# To do:
Write the listing out again word for word, excluding any pictures.

————————

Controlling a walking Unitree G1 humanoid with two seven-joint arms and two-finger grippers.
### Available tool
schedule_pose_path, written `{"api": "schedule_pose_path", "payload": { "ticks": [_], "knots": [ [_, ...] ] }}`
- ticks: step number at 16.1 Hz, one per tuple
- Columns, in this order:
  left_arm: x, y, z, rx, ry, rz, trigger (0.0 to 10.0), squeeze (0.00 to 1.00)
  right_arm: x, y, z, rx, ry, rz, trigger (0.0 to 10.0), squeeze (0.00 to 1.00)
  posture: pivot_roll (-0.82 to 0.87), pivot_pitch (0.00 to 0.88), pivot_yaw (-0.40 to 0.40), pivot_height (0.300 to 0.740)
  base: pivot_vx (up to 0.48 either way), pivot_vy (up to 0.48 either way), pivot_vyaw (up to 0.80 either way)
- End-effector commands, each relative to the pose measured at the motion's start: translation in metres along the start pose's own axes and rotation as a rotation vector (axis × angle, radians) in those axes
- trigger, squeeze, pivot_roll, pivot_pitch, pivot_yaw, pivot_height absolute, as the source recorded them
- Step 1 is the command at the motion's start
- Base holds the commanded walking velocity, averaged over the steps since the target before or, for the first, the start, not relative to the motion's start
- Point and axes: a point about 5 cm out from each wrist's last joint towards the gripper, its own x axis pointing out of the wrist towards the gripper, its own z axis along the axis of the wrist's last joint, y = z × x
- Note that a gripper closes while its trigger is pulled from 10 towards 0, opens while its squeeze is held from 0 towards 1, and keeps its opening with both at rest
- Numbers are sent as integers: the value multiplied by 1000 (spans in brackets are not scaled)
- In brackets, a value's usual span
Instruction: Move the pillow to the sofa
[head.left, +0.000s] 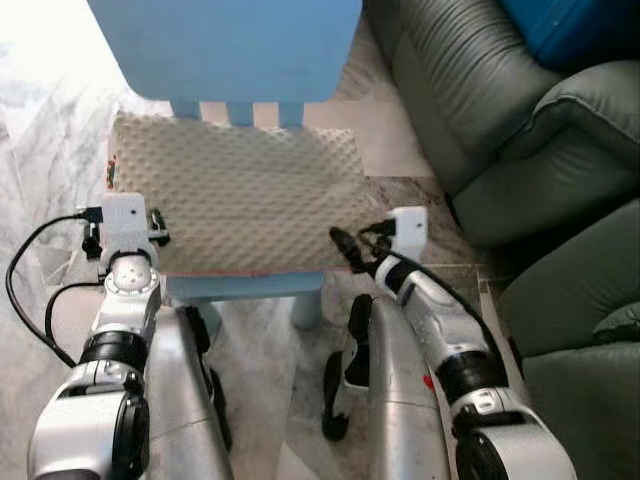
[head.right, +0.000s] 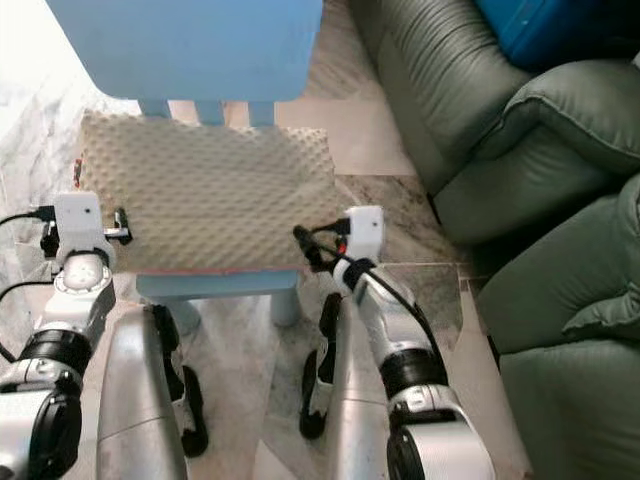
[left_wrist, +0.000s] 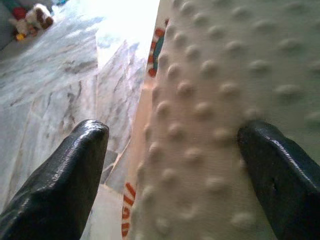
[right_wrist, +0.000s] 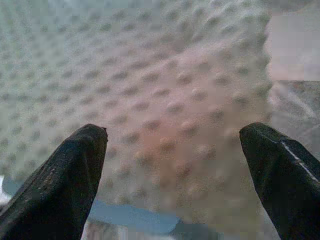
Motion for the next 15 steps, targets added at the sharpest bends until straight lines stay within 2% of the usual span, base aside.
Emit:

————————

# Answer to the problem:
Controlling a walking Unitree G1 humanoid with two seven-joint arms and two-finger grippers.
### Available tool
schedule_pose_path, written `{"api": "schedule_pose_path", "payload": { "ticks": [_], "knots": [ [_, ...] ] }}`
- ticks: step number at 16.1 Hz, one per tuple
- Columns, in this order:
  left_arm: x, y, z, rx, ry, rz, trigger (0.0 to 10.0), squeeze (0.00 to 1.00)
  right_arm: x, y, z, rx, ry, rz, trigger (0.0 to 10.0), squeeze (0.00 to 1.00)
  posture: pivot_roll (-0.82 to 0.87), pivot_pitch (0.00 to 0.88), pivot_yaw (-0.40 to 0.40), pivot_height (0.300 to 0.740)
  base: pivot_vx (up to 0.48 either way), pivot_vy (up to 0.48 either way), pivot_vyaw (up to 0.80 either way)
- End-effector commands, each relative to the pose measured at the motion's start: translation in metres along the start pose's own axes and rotation as a rotation vector (axis × angle, radians) in those axes
- trigger, squeeze, pivot_roll, pivot_pitch, pivot_yaw, pivot_height absolute, as the source recorded them
- Step 1 is the command at the motion's start
- Base holds the commanded walking velocity, averaged over the steps since the target before or, for the first, the start, not relative to the motion's start
- Point and axes: a point about 5 cm out from each wrist's last joint towards the gripper, its own x axis pointing out of the wrist towards the gripper, its own z axis along the axis of the wrist's last joint, y = z × x
- Note that a gripper closes while its trigger is pulled from 10 towards 0, opens while its squeeze is held from 0 towards 1, and keeps its opening with both at rest
- Numbers are sent as integers: the value multiplied by 1000 (spans in brackets are not scaled)
- In brackets, a value's usual span
Instruction: Move the pillow to the sofa
[head.left, +0.000s] 
[head.right, +0.000s] 
[left_wrist, +0.000s] 
[right_wrist, +0.000s] 
Motion for the next 15 steps, targets added at the sharpest bends until straight lines stay within 2% of the usual span, base aside.
Emit:

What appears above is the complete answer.